The trouble with the drive to improve

June 2024

Aerial | Wellbeing | Circus | All



I like that Aerial mixes the creativity of a performance art with the gains of a bodyweight workout. You can showcase truly impressive feats of physical strength and flexibility as well as perform your movement - your character.

There have been times when I felt tired, unable to do the skill I set out to train. These sessions usually ended up with me just playing around with the apparatus, sometimes finding ideas for character moments that would end up in an act. I have also experienced days of complete creative blocks, so I would use the apparatus for a workout, focussing exclusively on physical skills. This versatility is what has kept me sticking with Aerial for a long time and I still love every moment I spend upside down.



Aerial is of course an incredibly physical skill. The confidence of moving fluidly in the air, to express one's creativity, comes from strength, stamina and experience - through a lot of training.

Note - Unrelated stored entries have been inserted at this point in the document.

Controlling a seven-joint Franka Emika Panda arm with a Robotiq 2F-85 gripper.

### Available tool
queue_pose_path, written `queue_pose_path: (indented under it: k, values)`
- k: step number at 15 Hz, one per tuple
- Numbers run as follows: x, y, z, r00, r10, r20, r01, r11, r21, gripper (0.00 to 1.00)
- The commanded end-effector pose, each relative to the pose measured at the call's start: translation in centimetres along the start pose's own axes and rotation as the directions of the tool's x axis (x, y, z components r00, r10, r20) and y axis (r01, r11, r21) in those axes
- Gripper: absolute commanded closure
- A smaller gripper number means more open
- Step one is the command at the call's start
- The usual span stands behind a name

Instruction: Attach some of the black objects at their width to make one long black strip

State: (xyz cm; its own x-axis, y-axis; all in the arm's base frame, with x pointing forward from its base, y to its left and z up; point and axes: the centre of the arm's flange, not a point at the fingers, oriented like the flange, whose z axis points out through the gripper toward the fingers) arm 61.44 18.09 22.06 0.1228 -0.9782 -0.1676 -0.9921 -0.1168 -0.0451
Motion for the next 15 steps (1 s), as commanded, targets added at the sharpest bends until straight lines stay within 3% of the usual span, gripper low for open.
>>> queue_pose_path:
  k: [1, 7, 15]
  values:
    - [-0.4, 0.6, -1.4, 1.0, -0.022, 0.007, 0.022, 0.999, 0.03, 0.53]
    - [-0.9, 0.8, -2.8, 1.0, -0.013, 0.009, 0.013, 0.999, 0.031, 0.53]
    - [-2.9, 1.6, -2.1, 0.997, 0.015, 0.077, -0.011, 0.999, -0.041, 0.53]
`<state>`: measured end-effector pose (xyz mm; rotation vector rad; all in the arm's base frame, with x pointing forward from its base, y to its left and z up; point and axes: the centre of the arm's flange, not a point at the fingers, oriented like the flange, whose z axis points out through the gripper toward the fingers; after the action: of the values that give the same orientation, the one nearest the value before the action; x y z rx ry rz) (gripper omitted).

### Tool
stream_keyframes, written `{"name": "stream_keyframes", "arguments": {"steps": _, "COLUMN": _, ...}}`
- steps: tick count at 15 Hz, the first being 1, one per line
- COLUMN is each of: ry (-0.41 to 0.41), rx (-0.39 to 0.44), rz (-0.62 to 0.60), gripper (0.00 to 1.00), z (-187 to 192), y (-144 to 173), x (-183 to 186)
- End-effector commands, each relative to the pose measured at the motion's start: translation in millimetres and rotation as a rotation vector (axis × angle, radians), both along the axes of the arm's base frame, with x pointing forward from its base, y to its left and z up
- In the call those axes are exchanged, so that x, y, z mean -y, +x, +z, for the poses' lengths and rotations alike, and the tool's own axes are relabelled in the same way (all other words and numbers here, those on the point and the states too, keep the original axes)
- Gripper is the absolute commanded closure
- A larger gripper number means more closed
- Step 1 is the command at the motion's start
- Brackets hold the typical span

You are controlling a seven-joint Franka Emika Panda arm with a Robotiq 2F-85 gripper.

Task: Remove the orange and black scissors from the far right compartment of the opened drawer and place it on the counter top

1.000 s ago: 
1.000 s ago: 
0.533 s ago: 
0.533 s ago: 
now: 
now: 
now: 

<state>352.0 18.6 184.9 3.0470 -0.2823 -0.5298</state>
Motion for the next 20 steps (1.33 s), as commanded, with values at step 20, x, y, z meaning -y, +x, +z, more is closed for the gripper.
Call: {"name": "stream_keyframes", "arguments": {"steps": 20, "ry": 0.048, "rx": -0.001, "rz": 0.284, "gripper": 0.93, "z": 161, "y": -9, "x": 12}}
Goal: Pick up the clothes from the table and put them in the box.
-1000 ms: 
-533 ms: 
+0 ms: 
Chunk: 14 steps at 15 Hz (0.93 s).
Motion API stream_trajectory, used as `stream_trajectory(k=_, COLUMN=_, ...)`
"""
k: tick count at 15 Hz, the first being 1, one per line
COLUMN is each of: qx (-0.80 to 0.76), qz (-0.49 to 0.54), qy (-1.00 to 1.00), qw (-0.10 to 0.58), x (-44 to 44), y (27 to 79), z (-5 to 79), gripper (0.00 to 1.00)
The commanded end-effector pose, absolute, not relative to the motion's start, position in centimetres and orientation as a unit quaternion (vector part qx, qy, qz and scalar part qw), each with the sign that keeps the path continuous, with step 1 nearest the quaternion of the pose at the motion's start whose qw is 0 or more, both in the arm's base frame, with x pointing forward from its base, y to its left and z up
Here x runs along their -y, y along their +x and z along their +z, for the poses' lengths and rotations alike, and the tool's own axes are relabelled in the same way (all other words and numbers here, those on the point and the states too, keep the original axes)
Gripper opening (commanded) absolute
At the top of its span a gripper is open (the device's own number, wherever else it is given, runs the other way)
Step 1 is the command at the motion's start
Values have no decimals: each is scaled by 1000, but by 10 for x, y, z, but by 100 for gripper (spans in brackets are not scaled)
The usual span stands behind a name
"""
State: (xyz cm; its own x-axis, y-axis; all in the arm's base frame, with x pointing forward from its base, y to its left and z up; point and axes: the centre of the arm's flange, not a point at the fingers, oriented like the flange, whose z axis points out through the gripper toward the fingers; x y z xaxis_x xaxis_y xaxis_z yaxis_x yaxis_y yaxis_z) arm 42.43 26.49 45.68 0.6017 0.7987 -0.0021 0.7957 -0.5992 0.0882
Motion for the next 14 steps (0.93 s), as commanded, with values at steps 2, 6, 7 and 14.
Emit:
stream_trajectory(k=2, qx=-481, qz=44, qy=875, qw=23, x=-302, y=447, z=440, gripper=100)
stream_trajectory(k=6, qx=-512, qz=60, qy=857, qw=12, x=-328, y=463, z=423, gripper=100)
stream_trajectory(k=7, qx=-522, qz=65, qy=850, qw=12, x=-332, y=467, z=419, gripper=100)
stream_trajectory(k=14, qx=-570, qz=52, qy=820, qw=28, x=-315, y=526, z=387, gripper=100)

Something I have noticed in myself and through conversations with other aerialists is this hyper focus on skills. Striving to always be better. Taken by itself, there’s nothing wrong with that. The drive to learn new skills or further build on what one has already mastered can be motivating and is a great driving force. 

It gets tricky when I stop appreciating my achievements. After all, if I constantly move my goal posts, how can I ever reach them? 

I have often found myself wanting a move, training for it as much as I could, but by the time I have finally achieved it - it does not feel special anymore. 

Maybe the reason is that I was there for the entire journey: I had to learn the move, dissect it, go through stages of progression to slowly build up towards its full expression. By the time I have gone through all of this, time has passed and it is harder to think back to the version of Me that was unable to even contemplate performing the move. There may of course have been moments of achievement along the way but these get quickly forgotten when I am able to do the move well enough that I can start to think about all the small details that I am still not getting right. And even when the move finally feels comfortable has entered into my very own catalogue of movement when I reminisce about the time that I could not do it or when I look at old videos of myself training - there is my mind:



Here I will venture into uncomfortably honest territory, so I can really only speak from my own experience. My mind will question the validity of achievement because if I can do the move, how could it be special? The special moves chiefly reside within Instagram or other aerialists that I admire. Something that I am capable of is by default not special.

While this is admittedly not a very healthy view of myself, it would also be self-deception to deny its existence.

This might of course be my very own idiosyncratic problem living exclusively in the confines of my weird little brain but I have been wondering how many other aerialists, subconsciously or not, might share this way of thinking.

Unfortunately I can’t offer a solution to the problem. I wish there was a universal, one-size-fits-all, works-every-time cure, but like with so many issues that touch upon mental health - it’s not always easy.

There is one thing that I have found for myself though: I recently decided to be part of a teacher scratch night, which meant I had to create an act. As soon as I started, nothing worked. Nothing was good enough, nothing was special and every move I tried made me wonder why I was even trying.

Then I somehow managed to step outside of Me and ask myself: “stop doing what you think you have to do, and tell me what you want to do.” And I discovered that all I wanted was to make something that looked pretty and weird and interesting. And so I did. I tied a huge red paper lantern to my rope and during my act it got slowly lifted into the air like a big balloon. There was no aerial skill involved at all but it was thoroughly satisfying nonetheless. I think it was because I did the thing I wanted, not the thing I thought was expected of me.